GIVEN DATA:
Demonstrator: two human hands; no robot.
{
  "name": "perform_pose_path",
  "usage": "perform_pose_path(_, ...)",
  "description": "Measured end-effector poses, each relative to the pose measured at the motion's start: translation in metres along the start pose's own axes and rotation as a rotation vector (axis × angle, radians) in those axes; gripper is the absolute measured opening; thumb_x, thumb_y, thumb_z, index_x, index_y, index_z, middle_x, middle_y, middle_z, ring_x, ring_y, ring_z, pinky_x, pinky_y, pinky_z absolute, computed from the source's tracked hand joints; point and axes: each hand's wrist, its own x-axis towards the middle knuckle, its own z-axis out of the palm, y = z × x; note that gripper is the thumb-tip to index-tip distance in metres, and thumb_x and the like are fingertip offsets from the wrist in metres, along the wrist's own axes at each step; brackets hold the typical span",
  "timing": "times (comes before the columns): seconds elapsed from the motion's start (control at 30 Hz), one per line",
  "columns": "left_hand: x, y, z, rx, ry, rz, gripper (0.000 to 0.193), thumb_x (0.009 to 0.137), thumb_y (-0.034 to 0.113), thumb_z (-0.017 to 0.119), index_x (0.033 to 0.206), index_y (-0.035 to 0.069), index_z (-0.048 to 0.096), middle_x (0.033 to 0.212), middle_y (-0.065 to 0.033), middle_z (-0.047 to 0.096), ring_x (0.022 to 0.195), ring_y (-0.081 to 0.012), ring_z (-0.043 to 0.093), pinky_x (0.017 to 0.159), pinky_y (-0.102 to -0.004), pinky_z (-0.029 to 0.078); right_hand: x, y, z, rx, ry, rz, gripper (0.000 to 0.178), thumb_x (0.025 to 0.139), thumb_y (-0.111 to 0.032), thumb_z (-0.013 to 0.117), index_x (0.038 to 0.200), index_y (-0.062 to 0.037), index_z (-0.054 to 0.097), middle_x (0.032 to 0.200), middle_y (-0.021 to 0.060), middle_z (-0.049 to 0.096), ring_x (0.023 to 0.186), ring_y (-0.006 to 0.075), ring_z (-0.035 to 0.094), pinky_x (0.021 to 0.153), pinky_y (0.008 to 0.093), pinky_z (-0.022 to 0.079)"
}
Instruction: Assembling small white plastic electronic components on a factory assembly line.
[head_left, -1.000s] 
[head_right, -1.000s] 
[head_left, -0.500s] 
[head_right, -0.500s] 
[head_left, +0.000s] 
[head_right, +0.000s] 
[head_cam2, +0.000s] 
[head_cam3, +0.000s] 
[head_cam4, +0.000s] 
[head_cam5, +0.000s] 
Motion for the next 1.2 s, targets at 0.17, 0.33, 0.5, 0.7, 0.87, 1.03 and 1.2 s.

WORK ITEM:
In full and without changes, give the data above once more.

RESULT OF THIS TASK:
Demonstrator: two human hands; no robot.
{
  "name": "perform_pose_path",
  "usage": "perform_pose_path(_, ...)",
  "description": "Measured end-effector poses, each relative to the pose measured at the motion's start: translation in metres along the start pose's own axes and rotation as a rotation vector (axis × angle, radians) in those axes; gripper is the absolute measured opening; thumb_x, thumb_y, thumb_z, index_x, index_y, index_z, middle_x, middle_y, middle_z, ring_x, ring_y, ring_z, pinky_x, pinky_y, pinky_z absolute, computed from the source's tracked hand joints; point and axes: each hand's wrist, its own x-axis towards the middle knuckle, its own z-axis out of the palm, y = z × x; note that gripper is the thumb-tip to index-tip distance in metres, and thumb_x and the like are fingertip offsets from the wrist in metres, along the wrist's own axes at each step; brackets hold the typical span",
  "timing": "times (comes before the columns): seconds elapsed from the motion's start (control at 30 Hz), one per line",
  "columns": "left_hand: x, y, z, rx, ry, rz, gripper (0.000 to 0.193), thumb_x (0.009 to 0.137), thumb_y (-0.034 to 0.113), thumb_z (-0.017 to 0.119), index_x (0.033 to 0.206), index_y (-0.035 to 0.069), index_z (-0.048 to 0.096), middle_x (0.033 to 0.212), middle_y (-0.065 to 0.033), middle_z (-0.047 to 0.096), ring_x (0.022 to 0.195), ring_y (-0.081 to 0.012), ring_z (-0.043 to 0.093), pinky_x (0.017 to 0.159), pinky_y (-0.102 to -0.004), pinky_z (-0.029 to 0.078); right_hand: x, y, z, rx, ry, rz, gripper (0.000 to 0.178), thumb_x (0.025 to 0.139), thumb_y (-0.111 to 0.032), thumb_z (-0.013 to 0.117), index_x (0.038 to 0.200), index_y (-0.062 to 0.037), index_z (-0.054 to 0.097), middle_x (0.032 to 0.200), middle_y (-0.021 to 0.060), middle_z (-0.049 to 0.096), ring_x (0.023 to 0.186), ring_y (-0.006 to 0.075), ring_z (-0.035 to 0.094), pinky_x (0.021 to 0.153), pinky_y (0.008 to 0.093), pinky_z (-0.022 to 0.079)"
}
Instruction: Assembling small white plastic electronic components on a factory assembly line.
[head_left, -1.000s] 
[head_right, -1.000s] 
[head_left, -0.500s] 
[head_right, -0.500s] 
[head_left, +0.000s] 
[head_right, +0.000s] 
[head_cam2, +0.000s] 
[head_cam3, +0.000s] 
[head_cam4, +0.000s] 
[head_cam5, +0.000s] 
Motion for the next 1.2 s, targets at 0.17, 0.33, 0.5, 0.7, 0.87, 1.03 and 1.2 s.

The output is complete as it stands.